My memory isn’t a constant problem, I go along most days just fine, driving teens where they need to go, answering emails, and paying bills. But intermittently, when there are things that are out of the ordinary — appointments that were made last minute, events that happen in the midst of a week when the kids are off school or my car is in the shop — my mind fails me. Water splashes out, things get lost, and I’m horrified my brain could simply lose something that way. Once it was that I’d promised to walk the neighbors’ dog while they were out of town for the day. That poor dog sat in the house for twelve hours with no relief. I’m still sick when I think about it.
Another time I forgot to take my five year-old to his friend’s birthday party. By the time the mother called asking where he was we’d driven an hour away to watch a college soccer game with out-of-town guests. To this day I don’t think that mother has forgiven me, and my son was never invited to her son’s birthdays again.
I’ve forgotten countless doctor’s appointments, coffee dates, luncheons, and school events. And every single time I feel a sense of fear and betrayal that is visceral. When my memory allows me to simply eliminate things that way, it’s almost as if there is something foreign living in my head, directing which items I get to keep and which will be thrown out. Except they don’t really go in the garbage, because I nearly always remember eventually — after it’s too late.
We all forget things from time to time, but prior to Fibromyalgia I’d never simply had events and commitments vanish with no warning. The sensation of having something you care about stolen out of your head is disconcerting and embarrassing, and most of all, frightening. Because if your body is failing, you can comprehend it, and you can use your functioning mind to determine how best to deal with it, but when your mind goes…there is no recourse, no alternative, no cure.
Over time, I’ve learned to compensate for my memory issues, and often I go for months without a problem. But then something will slip, and there I’ll be again, embarrassed, frustrated, that sick feeling in the pit of my stomach reminding me I’m not in control, and I never will be because what’s wrong with me doesn’t simply go away.
According to the National Fibromyalgia Association, there are over ten million people in the US with this disorder. Over 75% of those are women. Cognitive disfunction is one of the hallmark symptoms.

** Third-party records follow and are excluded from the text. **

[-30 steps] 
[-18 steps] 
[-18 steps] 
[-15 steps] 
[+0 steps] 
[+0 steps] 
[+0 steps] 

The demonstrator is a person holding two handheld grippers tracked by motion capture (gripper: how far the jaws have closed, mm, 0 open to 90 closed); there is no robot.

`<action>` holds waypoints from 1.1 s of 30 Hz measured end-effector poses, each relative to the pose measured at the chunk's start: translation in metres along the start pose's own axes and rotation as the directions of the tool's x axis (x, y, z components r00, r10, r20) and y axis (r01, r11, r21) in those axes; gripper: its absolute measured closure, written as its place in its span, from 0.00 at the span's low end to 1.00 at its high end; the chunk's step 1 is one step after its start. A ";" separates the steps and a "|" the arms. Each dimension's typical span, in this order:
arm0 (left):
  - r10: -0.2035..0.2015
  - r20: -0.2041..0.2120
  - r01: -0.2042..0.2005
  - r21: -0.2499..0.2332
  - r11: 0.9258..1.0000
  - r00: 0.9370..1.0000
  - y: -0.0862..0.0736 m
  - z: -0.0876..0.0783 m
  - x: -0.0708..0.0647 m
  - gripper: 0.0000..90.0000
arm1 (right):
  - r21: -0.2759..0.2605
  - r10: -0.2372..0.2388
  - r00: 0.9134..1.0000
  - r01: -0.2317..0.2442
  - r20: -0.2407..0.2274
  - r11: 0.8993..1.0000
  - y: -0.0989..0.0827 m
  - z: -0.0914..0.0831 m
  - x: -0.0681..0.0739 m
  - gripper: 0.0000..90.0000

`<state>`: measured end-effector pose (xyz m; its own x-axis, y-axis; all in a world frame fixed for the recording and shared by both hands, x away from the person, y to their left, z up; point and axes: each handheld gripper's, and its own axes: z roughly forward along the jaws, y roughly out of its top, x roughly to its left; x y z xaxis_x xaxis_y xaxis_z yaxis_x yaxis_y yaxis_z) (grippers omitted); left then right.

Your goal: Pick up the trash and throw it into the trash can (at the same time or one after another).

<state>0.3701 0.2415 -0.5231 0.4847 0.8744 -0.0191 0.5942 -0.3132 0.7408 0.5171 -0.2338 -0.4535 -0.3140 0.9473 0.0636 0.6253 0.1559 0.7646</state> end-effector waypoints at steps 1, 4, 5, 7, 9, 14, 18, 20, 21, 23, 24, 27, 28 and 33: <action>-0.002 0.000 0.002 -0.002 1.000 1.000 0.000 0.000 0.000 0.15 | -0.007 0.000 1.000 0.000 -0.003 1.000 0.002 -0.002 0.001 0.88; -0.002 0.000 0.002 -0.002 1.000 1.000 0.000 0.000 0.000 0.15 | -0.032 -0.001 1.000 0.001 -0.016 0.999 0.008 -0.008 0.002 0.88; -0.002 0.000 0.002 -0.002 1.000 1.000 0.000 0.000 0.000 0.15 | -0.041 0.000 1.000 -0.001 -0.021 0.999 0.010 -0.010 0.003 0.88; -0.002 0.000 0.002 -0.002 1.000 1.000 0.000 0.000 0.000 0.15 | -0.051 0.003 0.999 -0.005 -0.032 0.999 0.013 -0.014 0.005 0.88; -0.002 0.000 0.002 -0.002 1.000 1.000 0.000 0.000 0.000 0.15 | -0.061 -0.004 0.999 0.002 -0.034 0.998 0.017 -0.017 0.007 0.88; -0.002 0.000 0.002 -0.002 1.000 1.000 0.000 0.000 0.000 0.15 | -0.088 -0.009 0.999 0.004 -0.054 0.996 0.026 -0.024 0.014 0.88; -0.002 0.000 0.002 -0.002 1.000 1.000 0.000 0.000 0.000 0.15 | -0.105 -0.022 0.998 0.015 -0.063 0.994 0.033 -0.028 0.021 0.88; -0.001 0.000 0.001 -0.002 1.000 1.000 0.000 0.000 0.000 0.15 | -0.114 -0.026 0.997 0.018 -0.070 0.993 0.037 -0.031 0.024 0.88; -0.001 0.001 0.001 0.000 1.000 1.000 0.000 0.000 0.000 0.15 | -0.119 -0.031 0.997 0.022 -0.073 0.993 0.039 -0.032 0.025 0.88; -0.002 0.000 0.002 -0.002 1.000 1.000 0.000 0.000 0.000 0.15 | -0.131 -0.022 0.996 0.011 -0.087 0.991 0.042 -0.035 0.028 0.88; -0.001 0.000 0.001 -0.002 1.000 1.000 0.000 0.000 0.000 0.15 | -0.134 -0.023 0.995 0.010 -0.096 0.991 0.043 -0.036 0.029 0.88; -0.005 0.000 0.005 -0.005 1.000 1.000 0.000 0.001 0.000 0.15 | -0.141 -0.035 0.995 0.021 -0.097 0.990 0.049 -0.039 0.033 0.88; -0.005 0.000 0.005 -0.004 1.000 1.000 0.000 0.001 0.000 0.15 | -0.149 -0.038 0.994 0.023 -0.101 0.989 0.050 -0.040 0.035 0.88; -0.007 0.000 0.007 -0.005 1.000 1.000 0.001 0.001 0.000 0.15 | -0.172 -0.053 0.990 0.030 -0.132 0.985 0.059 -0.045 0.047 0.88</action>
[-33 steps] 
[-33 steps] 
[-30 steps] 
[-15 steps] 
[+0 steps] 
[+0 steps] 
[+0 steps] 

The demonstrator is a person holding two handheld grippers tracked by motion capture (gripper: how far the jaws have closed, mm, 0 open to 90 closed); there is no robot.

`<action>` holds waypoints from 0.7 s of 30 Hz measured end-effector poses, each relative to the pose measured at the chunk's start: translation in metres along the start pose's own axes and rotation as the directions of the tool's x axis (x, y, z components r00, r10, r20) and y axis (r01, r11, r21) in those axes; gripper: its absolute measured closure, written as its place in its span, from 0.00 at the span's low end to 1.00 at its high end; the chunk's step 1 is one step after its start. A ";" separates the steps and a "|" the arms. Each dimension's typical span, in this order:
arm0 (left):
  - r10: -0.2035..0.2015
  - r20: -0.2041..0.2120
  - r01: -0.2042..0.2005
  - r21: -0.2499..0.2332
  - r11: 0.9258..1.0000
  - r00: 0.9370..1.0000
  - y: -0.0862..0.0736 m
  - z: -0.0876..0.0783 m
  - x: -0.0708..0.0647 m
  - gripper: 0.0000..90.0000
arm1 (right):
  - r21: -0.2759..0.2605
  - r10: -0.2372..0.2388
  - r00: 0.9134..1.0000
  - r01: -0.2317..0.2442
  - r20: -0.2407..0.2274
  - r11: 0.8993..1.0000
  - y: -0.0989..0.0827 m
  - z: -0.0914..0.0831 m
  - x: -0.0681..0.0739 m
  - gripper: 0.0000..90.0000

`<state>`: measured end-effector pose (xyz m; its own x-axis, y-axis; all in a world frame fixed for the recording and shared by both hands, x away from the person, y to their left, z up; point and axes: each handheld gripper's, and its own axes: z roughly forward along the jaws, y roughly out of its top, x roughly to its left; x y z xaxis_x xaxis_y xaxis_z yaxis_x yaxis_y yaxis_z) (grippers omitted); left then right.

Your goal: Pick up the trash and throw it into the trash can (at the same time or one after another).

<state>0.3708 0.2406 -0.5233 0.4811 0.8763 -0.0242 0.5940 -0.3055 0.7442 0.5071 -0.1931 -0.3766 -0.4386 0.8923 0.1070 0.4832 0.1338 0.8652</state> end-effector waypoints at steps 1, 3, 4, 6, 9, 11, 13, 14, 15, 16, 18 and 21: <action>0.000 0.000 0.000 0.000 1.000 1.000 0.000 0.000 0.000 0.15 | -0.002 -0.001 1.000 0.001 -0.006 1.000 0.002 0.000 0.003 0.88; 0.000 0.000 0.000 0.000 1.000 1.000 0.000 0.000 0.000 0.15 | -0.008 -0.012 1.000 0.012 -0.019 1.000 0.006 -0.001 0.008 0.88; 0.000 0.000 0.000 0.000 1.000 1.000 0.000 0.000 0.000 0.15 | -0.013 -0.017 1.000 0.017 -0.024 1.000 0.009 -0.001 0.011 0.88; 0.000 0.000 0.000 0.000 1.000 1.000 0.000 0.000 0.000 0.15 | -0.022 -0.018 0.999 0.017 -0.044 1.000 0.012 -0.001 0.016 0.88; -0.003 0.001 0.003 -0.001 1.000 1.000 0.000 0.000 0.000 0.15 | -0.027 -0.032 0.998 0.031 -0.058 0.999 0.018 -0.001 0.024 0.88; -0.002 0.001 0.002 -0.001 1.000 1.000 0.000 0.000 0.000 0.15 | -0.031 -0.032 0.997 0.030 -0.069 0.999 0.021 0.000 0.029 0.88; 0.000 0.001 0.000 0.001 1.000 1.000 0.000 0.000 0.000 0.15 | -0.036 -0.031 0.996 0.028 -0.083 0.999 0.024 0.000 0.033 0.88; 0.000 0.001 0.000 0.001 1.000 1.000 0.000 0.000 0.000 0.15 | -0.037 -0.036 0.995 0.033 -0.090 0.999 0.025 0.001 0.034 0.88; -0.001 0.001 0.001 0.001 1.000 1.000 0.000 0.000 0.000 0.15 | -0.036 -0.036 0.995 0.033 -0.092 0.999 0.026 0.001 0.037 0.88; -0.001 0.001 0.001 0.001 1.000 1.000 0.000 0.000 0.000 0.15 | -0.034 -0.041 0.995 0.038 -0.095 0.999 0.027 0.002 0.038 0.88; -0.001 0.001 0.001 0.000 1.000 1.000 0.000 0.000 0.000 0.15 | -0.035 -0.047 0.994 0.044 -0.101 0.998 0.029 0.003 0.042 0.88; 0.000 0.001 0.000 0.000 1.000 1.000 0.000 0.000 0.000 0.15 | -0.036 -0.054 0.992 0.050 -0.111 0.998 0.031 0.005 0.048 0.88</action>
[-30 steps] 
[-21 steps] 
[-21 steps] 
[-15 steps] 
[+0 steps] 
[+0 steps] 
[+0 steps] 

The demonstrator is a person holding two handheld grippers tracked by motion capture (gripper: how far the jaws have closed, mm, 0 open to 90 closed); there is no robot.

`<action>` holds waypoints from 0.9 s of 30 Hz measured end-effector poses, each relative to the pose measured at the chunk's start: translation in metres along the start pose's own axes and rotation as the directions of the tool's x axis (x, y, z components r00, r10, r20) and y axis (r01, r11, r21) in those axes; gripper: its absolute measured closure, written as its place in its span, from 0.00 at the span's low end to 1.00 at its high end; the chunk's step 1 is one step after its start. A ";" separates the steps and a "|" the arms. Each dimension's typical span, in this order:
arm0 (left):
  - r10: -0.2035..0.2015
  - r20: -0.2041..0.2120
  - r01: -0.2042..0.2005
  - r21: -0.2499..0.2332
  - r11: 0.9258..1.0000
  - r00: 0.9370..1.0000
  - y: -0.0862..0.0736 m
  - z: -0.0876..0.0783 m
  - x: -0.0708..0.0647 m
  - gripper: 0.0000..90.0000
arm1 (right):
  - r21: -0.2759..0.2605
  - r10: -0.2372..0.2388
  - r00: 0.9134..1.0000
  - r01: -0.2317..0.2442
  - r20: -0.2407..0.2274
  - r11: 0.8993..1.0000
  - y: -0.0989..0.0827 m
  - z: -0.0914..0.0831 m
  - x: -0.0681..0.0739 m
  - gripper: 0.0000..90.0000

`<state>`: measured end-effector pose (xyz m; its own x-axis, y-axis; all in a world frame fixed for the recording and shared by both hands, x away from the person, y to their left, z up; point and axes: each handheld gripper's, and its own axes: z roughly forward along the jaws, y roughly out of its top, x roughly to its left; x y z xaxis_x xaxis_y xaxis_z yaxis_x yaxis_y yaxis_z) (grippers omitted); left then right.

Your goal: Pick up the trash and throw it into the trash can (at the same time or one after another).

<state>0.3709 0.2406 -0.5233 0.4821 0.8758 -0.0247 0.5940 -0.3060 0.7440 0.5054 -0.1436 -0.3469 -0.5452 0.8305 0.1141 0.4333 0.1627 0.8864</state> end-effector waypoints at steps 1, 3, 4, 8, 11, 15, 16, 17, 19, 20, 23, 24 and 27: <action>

Today I forgot to do something, and all I can do is apologize to those involved. It’s not enough. But I’ve learned over more than a decade it’s all I can do. Tomorrow I won’t feel quite so horrible about it, and in a week it will become one more thing on the extensive list that, unlike the appointments and lunch dates, I can’t forget and will try not to dwell on. But as I age, and the normal issues of memory loss compound what I’m already fighting, I can’t help but think — if only I’d known what a miraculous thing my mind was before an overactive nervous system began melting its circuitry. If only I’d understood that one day I’d wake up and feel like I’d aged forty years in mere weeks. If only there were a way to insure my mind won’t forsake me all together.
If only I could have remembered to walk that dog. If only.